#### Exercise aim
Please filter the data down to the lines that include the word "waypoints" and copy them.

Segment Start: Exercise data

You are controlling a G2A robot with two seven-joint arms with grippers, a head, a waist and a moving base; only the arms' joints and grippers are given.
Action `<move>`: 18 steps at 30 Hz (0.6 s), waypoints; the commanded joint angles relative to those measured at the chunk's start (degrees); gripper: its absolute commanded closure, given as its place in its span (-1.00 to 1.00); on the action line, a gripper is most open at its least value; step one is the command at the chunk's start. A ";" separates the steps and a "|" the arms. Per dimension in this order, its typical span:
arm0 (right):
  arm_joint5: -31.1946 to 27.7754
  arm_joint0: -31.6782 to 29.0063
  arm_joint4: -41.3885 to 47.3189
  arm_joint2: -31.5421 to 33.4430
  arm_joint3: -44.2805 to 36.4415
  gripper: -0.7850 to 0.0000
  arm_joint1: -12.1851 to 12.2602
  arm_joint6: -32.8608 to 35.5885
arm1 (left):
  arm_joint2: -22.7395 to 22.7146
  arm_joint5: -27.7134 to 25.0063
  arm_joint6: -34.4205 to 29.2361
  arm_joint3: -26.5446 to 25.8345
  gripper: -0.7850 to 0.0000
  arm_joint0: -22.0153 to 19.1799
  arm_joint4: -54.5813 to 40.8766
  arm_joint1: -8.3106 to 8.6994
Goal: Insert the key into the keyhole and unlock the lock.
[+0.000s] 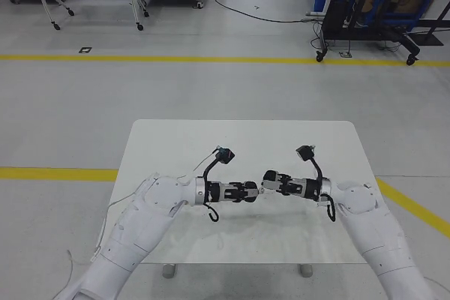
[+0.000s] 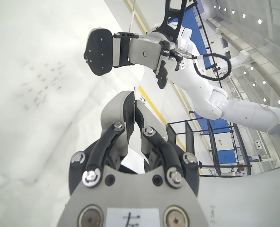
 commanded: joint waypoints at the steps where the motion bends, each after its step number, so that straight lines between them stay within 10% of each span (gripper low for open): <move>1: -0.13 0.48 1.72 -0.66 0.66 0.17 0.05 1.40 | 0.35 0.37 0.40 0.25 1.00 -0.36 1.24 0.02; 18: 0.27 2.02 6.21 -5.83 1.23 0.50 2.18 1.81 | 1.14 0.32 2.90 -0.09 1.00 -0.37 2.50 0.37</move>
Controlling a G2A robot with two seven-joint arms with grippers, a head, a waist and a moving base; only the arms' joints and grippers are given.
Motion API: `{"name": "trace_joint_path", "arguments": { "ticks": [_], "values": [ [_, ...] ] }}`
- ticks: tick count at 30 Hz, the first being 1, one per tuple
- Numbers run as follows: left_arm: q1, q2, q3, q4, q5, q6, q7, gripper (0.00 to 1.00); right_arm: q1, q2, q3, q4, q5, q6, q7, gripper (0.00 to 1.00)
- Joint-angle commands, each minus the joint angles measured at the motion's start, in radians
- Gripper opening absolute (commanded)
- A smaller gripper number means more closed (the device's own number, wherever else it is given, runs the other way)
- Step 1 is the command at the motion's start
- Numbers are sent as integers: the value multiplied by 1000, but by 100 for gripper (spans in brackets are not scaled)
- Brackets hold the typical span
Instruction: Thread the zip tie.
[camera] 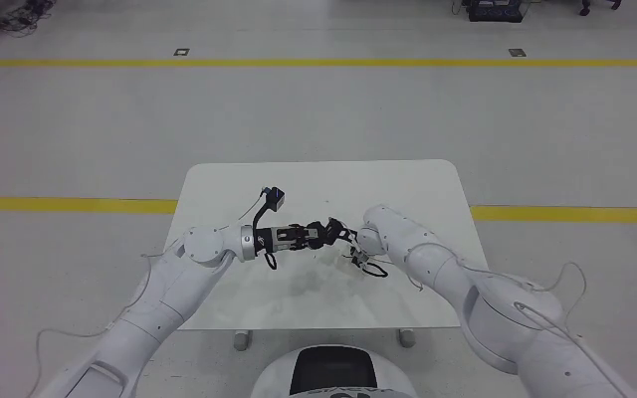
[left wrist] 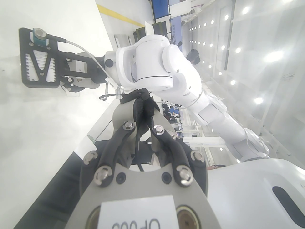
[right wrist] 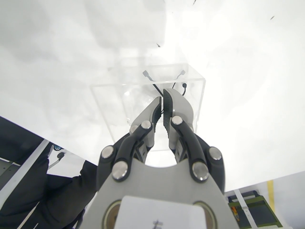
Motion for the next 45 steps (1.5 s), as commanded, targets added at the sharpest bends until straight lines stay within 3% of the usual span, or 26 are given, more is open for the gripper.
{"name": "trace_joint_path", "arguments": {
  "ticks": [1, 28, 34, 37, 45],
  "values": [
    [0, 0, 0, 0, 0, 0, 0, 0, -1, -3, 0, 5, -3, 0, 0, 8],
    [0, 0, 0, 0, 0, 0, 0, 0, 3, -35, 0, 45, -48, 0, 6, 15],
    [0, 0, 0, 0, 0, 0, 0, 0, 2, -44, 0, 57, -47, 0, 15, 10],
    [0, 0, 0, 0, 0, 0, 0, 0, 2, -47, 0, 62, -46, 0, 13, 0],
    [0, 0, 0, 0, 0, 0, 0, 0, 5, -48, 0, 55, -59, 0, -2, 0]
  ]
}}
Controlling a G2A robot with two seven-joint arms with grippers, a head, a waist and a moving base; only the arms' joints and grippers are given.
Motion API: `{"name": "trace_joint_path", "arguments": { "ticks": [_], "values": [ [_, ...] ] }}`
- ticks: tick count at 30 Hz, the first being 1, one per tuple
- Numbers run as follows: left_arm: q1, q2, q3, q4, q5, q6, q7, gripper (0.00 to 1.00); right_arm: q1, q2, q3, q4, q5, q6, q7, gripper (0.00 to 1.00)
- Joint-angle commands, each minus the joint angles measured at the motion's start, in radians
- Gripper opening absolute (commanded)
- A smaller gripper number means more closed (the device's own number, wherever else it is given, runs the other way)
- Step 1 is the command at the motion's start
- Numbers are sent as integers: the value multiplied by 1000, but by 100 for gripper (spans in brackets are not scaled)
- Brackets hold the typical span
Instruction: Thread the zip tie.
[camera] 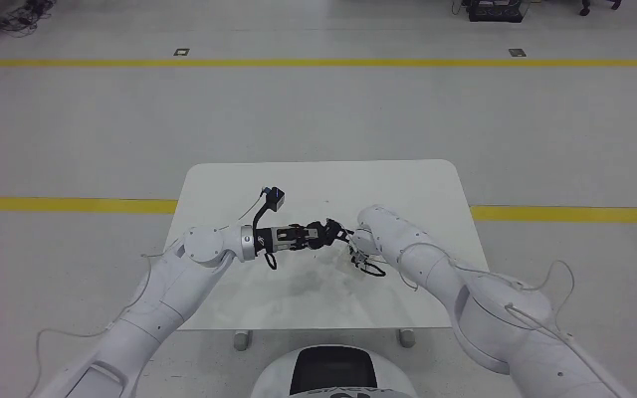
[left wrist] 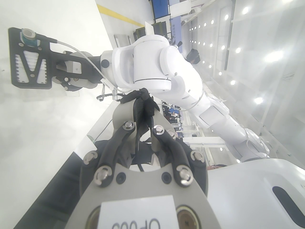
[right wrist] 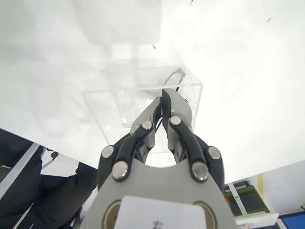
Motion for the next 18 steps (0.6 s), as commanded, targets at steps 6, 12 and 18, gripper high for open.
{"name": "trace_joint_path", "arguments": {
  "ticks": [6, 12, 18],
  "values": [
    [0, 0, 0, 0, 0, 0, 0, 0, 4, 7, 0, -15, -10, 0, -16, 0],
    [0, 0, 0, 0, 0, 0, 0, 0, 8, 18, 0, -32, -4, 0, -29, 0],
    [0, 0, 0, 0, 0, 0, 0, 0, 11, 43, 0, -74, 22, 0, -43, 0]
  ]
}}
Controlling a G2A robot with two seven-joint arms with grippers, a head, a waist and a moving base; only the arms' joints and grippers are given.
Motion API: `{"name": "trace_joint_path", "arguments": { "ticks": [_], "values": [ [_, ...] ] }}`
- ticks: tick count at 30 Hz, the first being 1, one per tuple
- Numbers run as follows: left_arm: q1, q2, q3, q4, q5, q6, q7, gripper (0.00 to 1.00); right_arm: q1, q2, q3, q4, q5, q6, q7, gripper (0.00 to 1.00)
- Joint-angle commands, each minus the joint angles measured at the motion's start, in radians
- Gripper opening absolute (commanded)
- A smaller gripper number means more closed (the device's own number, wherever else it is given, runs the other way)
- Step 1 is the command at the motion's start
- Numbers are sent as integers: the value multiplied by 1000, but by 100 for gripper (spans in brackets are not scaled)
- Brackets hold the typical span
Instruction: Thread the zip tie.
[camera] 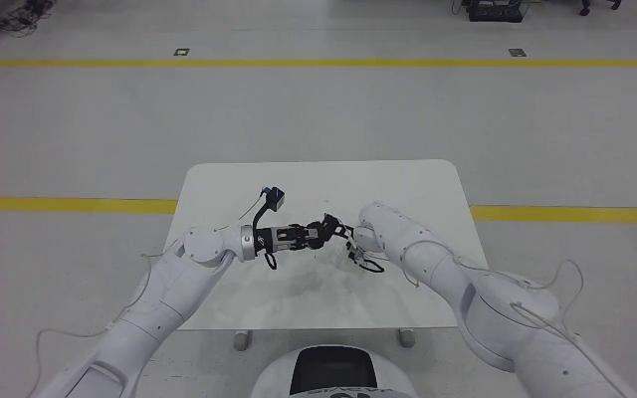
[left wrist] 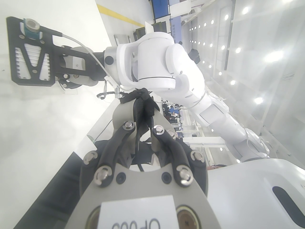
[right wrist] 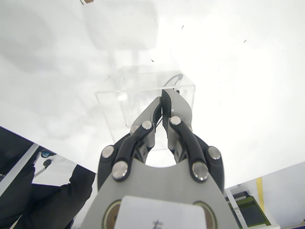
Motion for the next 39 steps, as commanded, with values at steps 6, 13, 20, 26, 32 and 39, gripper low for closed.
{"name": "trace_joint_path", "arguments": {
  "ticks": [6, 13, 20, 26, 32, 39],
  "values": [
    [0, 0, 0, 0, 0, 0, 0, 0, 4, 52, 0, -71, 50, 0, -23, 0],
    [0, 0, 0, 0, 0, 0, 0, 0, 5, 126, 0, -171, 99, 0, -32, 0],
    [0, 0, 0, 0, 0, 0, 0, 0, -3, 215, 0, -290, 157, 0, -83, 0],
    [0, 0, 0, 0, 0, 0, 0, 0, -12, 299, 0, -385, 218, 0, -150, 0],
    [0, 0, 0, 0, 0, 0, 0, 0, -22, 397, 0, -477, 304, 0, -267, 0],
    [0, 0, 0, 0, 0, 0, 0, 0, -26, 421, 0, -503, 331, 0, -282, 0]
  ]
}}
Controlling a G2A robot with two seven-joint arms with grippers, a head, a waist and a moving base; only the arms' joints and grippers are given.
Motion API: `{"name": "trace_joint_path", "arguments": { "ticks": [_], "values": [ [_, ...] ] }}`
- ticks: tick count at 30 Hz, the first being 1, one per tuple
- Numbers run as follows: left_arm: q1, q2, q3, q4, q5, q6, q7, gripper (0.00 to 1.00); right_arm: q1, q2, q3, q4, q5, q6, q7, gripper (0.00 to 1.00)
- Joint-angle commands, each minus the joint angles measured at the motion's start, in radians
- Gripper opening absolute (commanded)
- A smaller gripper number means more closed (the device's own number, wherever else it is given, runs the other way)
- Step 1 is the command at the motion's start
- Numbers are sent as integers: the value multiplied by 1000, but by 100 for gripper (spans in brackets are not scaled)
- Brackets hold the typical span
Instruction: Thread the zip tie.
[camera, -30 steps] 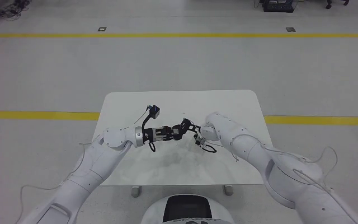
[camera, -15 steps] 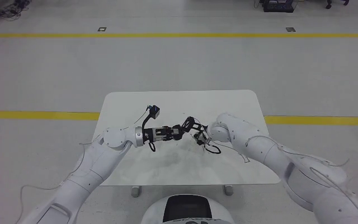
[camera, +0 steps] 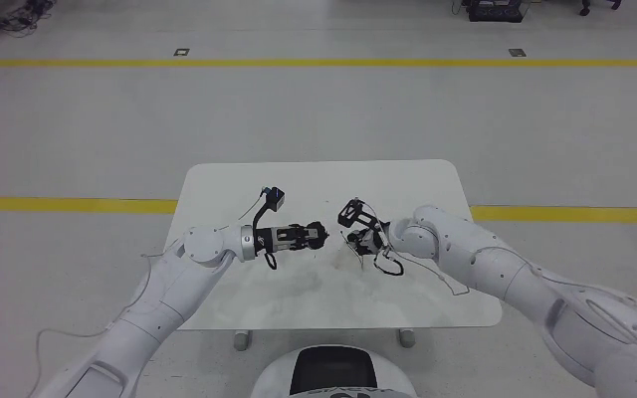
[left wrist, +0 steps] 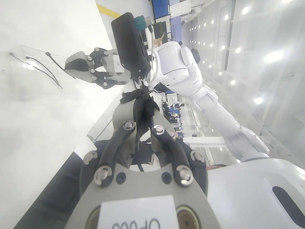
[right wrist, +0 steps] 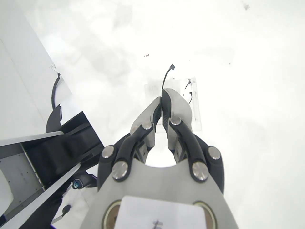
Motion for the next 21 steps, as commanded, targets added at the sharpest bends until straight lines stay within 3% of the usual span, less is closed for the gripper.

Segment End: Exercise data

#### Answer for this exercise
Action `<move>`: 18 steps at 30 Hz (0.6 s), waypoints; the commanded joint angles relative to those measured at the chunk's start (degrees); gripper: its absolute commanded closure, given as its place in its span (-1.00 to 1.00); on the action line, a gripper is most open at its least value; step one is the command at the chunk's start. A ";" separates the steps and a "|" the arms. Per dimension in this order, its typical span:
 commanded: joint waypoints at the steps where the motion bends, each after its step number, so that straight lines between them stay within 10% of each span (gripper low for open): <move>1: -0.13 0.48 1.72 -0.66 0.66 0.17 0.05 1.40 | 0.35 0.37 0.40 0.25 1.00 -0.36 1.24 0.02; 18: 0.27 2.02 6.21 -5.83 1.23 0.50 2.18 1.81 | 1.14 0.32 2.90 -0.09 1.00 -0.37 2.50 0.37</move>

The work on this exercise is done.